**What is expected:** Look through the data below and extract, unchanged, the lines from the one that contains "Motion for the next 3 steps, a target" to the one that contains "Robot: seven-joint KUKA", both included.

[Start of section]

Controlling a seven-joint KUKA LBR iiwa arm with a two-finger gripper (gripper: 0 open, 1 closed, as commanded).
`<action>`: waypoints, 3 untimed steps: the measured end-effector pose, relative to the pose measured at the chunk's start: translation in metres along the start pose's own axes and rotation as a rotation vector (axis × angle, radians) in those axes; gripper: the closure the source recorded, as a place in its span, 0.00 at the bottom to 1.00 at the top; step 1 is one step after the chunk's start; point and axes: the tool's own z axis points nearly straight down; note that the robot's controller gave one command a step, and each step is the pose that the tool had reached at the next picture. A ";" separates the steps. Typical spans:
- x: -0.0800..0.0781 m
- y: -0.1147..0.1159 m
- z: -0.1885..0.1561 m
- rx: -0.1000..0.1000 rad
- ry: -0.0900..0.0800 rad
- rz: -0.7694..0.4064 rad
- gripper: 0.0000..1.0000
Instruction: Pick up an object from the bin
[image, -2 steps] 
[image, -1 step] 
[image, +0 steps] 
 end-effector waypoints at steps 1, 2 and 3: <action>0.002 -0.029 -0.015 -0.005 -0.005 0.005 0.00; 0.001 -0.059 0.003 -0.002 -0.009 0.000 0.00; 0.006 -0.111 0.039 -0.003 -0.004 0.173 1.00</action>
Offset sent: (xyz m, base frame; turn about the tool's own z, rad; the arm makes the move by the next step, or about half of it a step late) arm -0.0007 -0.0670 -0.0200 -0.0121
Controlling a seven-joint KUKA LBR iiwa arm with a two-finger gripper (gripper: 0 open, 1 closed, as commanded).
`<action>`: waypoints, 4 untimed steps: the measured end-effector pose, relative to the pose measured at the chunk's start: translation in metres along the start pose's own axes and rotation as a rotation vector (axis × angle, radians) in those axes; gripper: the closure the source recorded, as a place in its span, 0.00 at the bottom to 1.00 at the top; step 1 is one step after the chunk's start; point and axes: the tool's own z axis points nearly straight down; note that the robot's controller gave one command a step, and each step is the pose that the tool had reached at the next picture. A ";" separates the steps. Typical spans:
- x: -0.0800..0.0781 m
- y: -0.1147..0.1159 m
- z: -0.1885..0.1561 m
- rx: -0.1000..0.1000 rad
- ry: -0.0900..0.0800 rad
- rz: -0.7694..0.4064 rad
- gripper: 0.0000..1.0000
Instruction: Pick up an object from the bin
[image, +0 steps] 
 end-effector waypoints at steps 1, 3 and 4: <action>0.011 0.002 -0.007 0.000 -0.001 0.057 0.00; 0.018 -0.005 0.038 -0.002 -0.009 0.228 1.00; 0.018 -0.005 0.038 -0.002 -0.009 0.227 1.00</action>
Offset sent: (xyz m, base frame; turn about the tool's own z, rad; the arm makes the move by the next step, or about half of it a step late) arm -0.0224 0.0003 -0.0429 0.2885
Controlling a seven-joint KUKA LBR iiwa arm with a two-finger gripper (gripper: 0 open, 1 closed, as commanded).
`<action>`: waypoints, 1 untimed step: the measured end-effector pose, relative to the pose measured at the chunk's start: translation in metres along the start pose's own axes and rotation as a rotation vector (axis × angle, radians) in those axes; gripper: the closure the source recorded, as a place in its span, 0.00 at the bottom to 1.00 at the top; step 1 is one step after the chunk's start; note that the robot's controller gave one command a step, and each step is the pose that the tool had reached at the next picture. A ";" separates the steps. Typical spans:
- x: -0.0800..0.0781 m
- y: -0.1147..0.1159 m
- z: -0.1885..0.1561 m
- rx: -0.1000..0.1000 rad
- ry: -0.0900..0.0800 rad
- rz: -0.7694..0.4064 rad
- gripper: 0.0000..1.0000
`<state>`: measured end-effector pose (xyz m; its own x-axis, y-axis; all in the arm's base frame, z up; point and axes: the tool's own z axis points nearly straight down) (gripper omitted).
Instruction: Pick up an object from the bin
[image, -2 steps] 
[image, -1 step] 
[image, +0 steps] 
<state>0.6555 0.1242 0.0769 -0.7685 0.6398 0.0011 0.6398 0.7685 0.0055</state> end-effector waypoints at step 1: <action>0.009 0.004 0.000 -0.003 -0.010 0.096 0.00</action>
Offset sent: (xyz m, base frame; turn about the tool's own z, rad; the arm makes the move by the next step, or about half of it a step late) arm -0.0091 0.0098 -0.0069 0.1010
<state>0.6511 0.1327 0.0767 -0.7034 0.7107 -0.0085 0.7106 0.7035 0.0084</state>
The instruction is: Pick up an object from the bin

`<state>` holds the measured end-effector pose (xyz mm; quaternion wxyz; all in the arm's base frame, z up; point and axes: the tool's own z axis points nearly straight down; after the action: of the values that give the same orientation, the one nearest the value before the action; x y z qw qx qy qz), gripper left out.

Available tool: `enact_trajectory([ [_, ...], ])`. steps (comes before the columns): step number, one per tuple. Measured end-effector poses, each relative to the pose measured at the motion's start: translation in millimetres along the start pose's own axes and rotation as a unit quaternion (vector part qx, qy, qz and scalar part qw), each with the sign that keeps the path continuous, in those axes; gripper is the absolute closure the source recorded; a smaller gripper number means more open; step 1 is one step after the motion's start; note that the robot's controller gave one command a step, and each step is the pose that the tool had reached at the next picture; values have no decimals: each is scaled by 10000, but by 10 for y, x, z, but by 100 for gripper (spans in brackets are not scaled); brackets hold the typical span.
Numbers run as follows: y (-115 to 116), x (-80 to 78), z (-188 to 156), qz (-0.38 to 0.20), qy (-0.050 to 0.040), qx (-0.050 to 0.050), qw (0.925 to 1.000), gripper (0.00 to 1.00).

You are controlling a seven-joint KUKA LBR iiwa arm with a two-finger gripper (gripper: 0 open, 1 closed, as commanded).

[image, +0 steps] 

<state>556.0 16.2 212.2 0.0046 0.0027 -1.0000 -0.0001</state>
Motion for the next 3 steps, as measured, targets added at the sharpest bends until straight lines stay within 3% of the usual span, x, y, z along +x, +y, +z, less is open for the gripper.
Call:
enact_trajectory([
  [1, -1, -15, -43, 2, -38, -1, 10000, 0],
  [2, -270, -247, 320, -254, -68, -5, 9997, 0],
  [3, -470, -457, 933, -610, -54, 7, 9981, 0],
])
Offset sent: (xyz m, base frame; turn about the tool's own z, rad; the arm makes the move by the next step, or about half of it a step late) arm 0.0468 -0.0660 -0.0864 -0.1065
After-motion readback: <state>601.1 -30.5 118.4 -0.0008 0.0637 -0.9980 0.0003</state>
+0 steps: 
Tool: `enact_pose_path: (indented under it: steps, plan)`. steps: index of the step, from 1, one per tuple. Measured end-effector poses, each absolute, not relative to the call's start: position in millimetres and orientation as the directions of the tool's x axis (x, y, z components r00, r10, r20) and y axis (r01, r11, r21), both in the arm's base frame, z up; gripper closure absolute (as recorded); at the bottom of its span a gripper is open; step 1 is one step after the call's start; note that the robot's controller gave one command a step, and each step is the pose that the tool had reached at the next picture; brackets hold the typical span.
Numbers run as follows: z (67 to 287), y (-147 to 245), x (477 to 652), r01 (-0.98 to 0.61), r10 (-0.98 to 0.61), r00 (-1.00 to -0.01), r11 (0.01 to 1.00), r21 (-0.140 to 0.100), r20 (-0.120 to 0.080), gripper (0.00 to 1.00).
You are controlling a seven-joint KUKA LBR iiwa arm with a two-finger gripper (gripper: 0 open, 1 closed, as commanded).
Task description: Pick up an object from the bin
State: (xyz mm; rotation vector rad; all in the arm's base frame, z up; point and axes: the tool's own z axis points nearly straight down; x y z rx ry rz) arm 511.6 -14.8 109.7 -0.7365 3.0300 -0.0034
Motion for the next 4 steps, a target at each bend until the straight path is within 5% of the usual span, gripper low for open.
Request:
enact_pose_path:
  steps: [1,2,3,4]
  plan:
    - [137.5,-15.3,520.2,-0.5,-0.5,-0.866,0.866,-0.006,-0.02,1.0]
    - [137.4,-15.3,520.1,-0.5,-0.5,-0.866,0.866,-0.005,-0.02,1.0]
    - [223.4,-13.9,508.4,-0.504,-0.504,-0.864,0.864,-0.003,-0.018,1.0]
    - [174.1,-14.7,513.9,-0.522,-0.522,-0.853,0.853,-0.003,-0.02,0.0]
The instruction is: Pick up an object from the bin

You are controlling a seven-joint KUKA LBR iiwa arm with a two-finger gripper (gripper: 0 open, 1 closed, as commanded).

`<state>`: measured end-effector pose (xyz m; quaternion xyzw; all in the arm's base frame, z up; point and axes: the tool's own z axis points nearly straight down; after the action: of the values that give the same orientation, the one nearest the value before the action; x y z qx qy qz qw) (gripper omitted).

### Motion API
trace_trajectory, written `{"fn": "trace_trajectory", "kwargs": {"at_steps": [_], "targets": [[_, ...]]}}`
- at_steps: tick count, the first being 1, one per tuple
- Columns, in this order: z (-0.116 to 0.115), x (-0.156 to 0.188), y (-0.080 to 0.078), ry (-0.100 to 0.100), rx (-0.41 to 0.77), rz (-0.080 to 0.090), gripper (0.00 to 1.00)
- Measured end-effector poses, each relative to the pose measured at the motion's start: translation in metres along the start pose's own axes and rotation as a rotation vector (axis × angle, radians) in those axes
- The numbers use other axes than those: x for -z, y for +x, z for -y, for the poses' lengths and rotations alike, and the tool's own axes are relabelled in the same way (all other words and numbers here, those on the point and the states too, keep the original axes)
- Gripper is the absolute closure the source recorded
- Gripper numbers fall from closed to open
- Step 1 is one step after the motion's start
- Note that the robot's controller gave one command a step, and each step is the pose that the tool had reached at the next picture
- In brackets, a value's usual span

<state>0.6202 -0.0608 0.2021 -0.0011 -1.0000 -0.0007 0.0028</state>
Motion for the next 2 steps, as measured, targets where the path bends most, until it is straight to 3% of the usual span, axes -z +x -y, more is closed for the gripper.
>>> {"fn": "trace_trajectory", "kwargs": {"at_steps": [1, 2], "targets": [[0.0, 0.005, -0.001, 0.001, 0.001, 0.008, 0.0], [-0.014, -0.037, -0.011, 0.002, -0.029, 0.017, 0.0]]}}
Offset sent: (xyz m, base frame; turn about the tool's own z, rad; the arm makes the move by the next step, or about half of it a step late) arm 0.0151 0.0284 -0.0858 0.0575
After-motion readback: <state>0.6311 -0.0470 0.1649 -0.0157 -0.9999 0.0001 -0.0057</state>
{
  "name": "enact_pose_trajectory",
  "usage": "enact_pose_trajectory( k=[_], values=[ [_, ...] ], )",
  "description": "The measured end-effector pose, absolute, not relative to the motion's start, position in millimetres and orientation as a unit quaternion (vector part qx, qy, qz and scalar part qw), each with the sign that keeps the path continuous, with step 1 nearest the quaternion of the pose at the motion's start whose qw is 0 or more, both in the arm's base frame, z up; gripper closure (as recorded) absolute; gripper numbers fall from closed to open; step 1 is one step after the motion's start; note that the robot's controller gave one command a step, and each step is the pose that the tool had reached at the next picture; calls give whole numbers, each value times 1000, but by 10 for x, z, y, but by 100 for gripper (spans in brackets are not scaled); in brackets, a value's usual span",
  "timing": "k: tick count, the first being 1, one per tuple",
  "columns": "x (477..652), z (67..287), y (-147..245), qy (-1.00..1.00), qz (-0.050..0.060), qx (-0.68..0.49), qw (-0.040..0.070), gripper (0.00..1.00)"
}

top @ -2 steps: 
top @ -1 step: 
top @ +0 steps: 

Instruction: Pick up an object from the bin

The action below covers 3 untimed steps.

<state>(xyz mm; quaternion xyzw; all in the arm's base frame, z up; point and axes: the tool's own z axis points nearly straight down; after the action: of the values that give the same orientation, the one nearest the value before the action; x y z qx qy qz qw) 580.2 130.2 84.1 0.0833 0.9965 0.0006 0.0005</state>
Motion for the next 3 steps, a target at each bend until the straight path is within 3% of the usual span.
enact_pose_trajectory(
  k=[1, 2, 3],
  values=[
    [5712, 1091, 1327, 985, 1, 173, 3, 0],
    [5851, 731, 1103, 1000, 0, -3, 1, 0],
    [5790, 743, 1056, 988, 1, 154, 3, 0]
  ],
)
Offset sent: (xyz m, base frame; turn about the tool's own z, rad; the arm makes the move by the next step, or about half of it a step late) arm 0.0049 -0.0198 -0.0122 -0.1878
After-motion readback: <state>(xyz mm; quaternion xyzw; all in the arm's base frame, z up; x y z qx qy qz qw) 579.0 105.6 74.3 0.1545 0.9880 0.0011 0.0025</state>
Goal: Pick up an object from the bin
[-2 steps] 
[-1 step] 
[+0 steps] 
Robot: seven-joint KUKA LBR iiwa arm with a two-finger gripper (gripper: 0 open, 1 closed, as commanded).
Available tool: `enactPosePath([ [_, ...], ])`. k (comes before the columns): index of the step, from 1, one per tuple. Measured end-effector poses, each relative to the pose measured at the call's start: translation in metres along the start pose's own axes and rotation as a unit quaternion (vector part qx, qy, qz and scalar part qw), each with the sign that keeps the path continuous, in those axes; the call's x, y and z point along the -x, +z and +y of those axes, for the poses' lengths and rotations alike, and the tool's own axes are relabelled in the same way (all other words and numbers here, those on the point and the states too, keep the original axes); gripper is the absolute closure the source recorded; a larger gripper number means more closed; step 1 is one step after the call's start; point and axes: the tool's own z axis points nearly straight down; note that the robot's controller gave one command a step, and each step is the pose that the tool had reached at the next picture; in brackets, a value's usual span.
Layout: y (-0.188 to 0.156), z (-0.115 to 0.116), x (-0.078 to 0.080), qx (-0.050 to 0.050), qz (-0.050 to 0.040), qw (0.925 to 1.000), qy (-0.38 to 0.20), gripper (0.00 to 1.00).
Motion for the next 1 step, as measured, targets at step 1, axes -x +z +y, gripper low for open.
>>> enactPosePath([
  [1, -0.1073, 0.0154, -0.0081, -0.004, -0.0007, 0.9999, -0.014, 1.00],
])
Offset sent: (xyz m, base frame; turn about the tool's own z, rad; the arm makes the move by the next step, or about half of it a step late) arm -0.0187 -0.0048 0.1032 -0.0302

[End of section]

**Solution for this exercise:**
Motion for the next 3 steps, a target at each bend until the straight path is within 3% of the usual span.
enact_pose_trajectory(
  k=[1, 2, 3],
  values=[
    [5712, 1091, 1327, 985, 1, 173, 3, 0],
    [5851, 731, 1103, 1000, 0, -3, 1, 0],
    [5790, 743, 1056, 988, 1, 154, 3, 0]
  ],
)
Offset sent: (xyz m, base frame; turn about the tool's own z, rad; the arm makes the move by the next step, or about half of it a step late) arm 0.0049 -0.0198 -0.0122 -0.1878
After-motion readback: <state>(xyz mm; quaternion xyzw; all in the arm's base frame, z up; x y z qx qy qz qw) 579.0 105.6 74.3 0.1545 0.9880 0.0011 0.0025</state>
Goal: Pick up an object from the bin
[-2 steps] 
[-1 step] 
[+0 steps] 
Robot: seven-joint KUKA LBR iiwa arm with a two-finger gripper (gripper: 0 open, 1 closed, as commanded).

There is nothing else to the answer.